**Provided data**
━━━

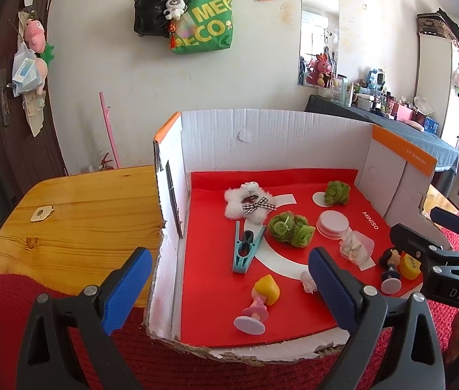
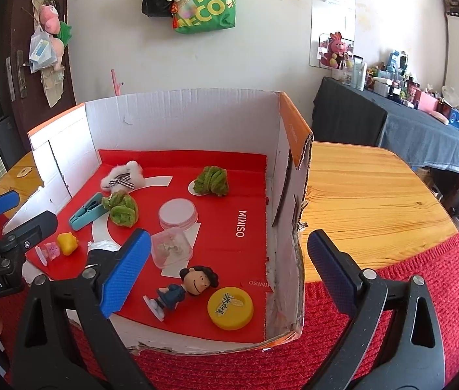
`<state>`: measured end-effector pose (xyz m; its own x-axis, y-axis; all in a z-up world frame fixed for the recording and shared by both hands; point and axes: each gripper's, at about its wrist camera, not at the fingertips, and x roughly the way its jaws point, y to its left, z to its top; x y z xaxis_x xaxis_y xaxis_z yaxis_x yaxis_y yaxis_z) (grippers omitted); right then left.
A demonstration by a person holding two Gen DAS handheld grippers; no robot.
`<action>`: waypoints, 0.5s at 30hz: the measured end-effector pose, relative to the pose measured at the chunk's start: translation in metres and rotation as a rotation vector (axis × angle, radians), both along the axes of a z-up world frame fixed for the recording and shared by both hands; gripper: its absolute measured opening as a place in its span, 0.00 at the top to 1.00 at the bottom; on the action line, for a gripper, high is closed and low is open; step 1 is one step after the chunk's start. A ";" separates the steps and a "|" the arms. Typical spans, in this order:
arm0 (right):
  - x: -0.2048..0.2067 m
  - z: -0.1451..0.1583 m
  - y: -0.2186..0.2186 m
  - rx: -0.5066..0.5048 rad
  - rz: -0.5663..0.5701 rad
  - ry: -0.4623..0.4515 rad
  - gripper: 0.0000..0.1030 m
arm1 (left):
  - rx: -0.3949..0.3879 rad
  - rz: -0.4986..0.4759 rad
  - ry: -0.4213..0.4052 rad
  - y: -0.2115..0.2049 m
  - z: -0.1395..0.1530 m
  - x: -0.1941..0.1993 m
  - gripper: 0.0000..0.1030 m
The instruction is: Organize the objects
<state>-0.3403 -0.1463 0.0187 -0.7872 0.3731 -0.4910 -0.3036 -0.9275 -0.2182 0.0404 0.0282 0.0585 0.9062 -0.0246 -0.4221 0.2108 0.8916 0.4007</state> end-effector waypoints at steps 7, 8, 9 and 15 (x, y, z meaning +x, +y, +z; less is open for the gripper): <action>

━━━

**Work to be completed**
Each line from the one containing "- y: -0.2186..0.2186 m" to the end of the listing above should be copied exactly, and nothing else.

**Exercise solution**
  - y: -0.2186..0.2186 m
  - rx: -0.5066..0.5048 rad
  - rz: -0.5663..0.5701 rad
  - ry: -0.4623..0.4515 rad
  - gripper: 0.0000..0.1030 m
arm1 (left):
  - rx: -0.3949..0.3879 rad
  - rz: -0.4986..0.4759 rad
  - ry: -0.4213..0.4052 rad
  - y: -0.2115..0.2049 m
  - z: -0.1395..0.1530 m
  - x: -0.1941..0.1993 m
  - gripper: 0.0000..0.1030 m
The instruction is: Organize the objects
<state>-0.3403 -0.1463 0.0187 -0.7872 0.3731 -0.4910 -0.3036 -0.9275 -0.2182 0.0404 0.0282 0.0585 0.9062 -0.0246 -0.4221 0.2108 0.8916 0.4007</state> end-effector waypoints at steps 7, 8, 9 and 15 (x, y, z meaning +x, +y, +z; less is open for the gripper): <action>

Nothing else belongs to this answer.